• Items from a data source:

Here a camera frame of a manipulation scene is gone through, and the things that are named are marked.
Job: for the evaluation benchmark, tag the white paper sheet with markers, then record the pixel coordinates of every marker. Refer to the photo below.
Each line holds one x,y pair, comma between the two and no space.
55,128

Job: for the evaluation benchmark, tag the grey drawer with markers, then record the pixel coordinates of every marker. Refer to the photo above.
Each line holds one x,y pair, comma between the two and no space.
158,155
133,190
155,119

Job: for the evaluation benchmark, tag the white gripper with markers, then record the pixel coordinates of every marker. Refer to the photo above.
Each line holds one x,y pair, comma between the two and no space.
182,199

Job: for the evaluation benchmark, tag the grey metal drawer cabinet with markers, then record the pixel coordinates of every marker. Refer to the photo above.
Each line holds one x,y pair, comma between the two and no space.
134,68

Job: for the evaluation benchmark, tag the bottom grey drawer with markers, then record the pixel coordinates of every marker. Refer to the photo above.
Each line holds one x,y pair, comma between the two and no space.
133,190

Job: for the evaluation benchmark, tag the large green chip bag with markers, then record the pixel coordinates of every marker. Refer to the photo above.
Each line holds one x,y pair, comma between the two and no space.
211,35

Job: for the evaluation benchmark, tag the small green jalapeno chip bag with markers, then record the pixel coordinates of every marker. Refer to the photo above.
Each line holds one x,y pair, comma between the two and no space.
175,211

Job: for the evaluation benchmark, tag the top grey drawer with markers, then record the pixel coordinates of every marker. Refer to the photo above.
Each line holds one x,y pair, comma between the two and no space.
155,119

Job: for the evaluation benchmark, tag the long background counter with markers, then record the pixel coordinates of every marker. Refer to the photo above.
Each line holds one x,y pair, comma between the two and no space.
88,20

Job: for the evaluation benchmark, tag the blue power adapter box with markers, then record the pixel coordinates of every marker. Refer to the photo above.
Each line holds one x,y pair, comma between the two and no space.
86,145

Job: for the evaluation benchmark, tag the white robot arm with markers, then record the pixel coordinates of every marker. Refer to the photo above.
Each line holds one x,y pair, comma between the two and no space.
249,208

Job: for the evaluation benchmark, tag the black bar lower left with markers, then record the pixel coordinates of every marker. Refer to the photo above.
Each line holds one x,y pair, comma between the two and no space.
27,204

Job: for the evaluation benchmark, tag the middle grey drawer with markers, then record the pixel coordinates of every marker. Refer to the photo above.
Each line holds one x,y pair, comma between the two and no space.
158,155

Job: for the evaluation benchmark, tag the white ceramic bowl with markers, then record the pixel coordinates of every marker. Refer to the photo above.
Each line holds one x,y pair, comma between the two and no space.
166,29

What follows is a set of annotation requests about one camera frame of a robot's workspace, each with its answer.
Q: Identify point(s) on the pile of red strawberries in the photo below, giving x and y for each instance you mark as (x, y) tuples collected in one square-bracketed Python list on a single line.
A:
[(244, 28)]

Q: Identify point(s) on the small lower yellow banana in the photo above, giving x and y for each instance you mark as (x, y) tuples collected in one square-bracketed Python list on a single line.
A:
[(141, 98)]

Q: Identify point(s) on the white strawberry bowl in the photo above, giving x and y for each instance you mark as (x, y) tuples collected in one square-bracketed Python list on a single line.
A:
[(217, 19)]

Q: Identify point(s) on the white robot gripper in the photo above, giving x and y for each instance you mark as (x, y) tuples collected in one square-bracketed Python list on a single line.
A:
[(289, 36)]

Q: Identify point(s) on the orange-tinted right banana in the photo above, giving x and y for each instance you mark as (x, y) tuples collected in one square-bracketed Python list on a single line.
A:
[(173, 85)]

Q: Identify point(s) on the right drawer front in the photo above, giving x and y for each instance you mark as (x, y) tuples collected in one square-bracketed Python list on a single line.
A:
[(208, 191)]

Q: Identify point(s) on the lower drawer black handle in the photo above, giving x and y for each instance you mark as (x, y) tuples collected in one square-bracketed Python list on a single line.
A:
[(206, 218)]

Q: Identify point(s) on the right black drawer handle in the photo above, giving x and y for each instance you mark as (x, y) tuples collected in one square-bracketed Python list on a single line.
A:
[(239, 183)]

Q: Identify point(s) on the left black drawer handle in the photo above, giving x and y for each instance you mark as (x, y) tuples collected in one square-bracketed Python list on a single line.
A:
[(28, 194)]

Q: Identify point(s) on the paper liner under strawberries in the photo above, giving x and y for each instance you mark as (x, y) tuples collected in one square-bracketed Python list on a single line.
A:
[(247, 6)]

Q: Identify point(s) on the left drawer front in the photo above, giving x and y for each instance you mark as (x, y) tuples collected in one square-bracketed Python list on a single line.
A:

• TASK INSTRUCTIONS: Across the entries, tally every line that contains the word "paper" and report the sum by itself.

• ANSWER FOR THE TASK: 2